§ What to work on
Could you give the data that follows again exactly, without its pictures?

═════ Supplied information

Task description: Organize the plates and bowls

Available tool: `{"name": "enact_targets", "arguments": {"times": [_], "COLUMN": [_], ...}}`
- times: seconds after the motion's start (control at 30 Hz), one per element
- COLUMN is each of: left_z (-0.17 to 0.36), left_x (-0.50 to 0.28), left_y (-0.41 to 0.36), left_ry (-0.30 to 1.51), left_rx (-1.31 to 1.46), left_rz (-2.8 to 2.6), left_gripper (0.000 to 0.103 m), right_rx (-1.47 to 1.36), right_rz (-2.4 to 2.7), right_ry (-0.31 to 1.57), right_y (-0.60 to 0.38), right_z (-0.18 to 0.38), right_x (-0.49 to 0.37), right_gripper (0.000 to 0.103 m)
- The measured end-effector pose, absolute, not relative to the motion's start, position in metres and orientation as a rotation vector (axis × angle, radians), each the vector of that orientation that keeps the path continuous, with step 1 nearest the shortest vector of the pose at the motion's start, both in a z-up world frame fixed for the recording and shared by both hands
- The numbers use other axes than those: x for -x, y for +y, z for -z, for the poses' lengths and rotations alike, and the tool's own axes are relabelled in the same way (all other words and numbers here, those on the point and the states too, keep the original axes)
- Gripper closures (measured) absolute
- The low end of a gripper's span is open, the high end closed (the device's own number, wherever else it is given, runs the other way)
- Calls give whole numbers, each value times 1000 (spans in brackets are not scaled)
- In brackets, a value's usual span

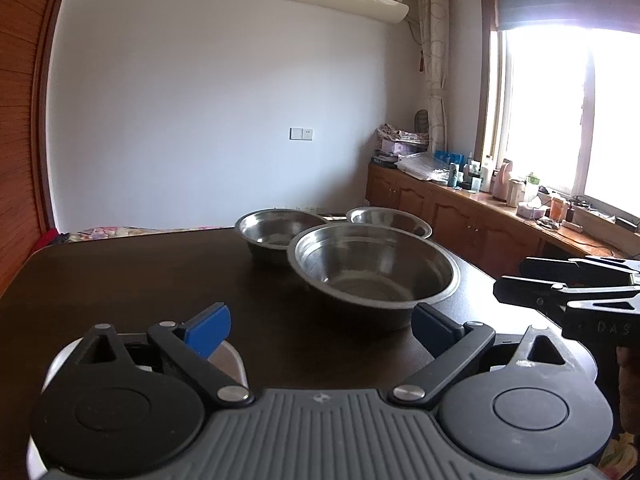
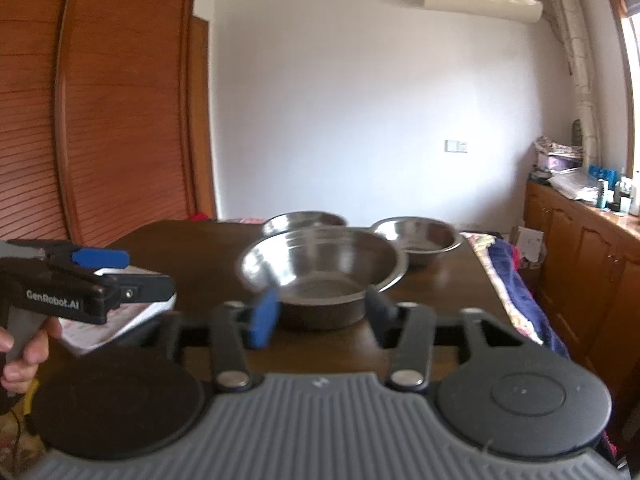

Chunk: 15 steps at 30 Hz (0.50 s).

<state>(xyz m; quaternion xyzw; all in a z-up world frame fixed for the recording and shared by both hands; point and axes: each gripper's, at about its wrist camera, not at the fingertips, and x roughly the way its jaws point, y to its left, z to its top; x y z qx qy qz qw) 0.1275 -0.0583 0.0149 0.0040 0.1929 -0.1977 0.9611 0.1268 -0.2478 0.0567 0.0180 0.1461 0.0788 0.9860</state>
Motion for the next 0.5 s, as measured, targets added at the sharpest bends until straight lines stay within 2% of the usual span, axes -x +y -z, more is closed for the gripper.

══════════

§ Answer space
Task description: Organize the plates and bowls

Available tool: `{"name": "enact_targets", "arguments": {"times": [_], "COLUMN": [_], ...}}`
- times: seconds after the motion's start (control at 30 Hz), one per element
- COLUMN is each of: left_z (-0.17 to 0.36), left_x (-0.50 to 0.28), left_y (-0.41 to 0.36), left_ry (-0.30 to 1.51), left_rx (-1.31 to 1.46), left_rz (-2.8 to 2.6), left_gripper (0.000 to 0.103 m), right_rx (-1.47 to 1.36), right_rz (-2.4 to 2.7), right_ry (-0.31 to 1.57), right_y (-0.60 to 0.38), right_z (-0.18 to 0.38), right_x (-0.49 to 0.37), right_gripper (0.000 to 0.103 m)
- The measured end-effector pose, absolute, not relative to the motion's start, position in metres and orientation as a rotation vector (axis × angle, radians), each the vector of that orientation that keeps the path continuous, with step 1 nearest the shortest vector of the pose at the motion's start, both in a z-up world frame fixed for the recording and shared by both hands
- The numbers use other axes than those: x for -x, y for +y, z for -z, for the poses' lengths and rotations alike, and the tool's own axes are relabelled in the same way (all other words and numbers here, those on the point and the states too, keep the original axes)
- Gripper closures (measured) absolute
- The low end of a gripper's span is open, the high end closed (the device's own number, wherever else it is given, runs the other way)
- Calls give whole numbers, each value times 1000 (spans in brackets are not scaled)
- In brackets, a value's usual span


Chunk: 15 steps at 30 Hz (0.50 s).

<state>(xyz m; quaternion xyzw; all in a z-up world frame fixed for the recording and shared by both hands; point and axes: each gripper's, at about its wrist camera, not at the fingertips, and x roughly the way its jaws point, y to its left, z to its top; x y z qx qy qz qw) 0.1275 -0.0583 0.0149 0.0040 0.1929 -0.1977 0.9611 0.1268 -0.2478 0.0567 0.0180 0.1461 0.0788 0.9860</state>
Motion for the next 0.5 s, as measured, targets added at the sharpest bends until straight lines stay within 2% of the usual span, axes -x +y -z, more is closed for the gripper.

There is nothing further to this answer.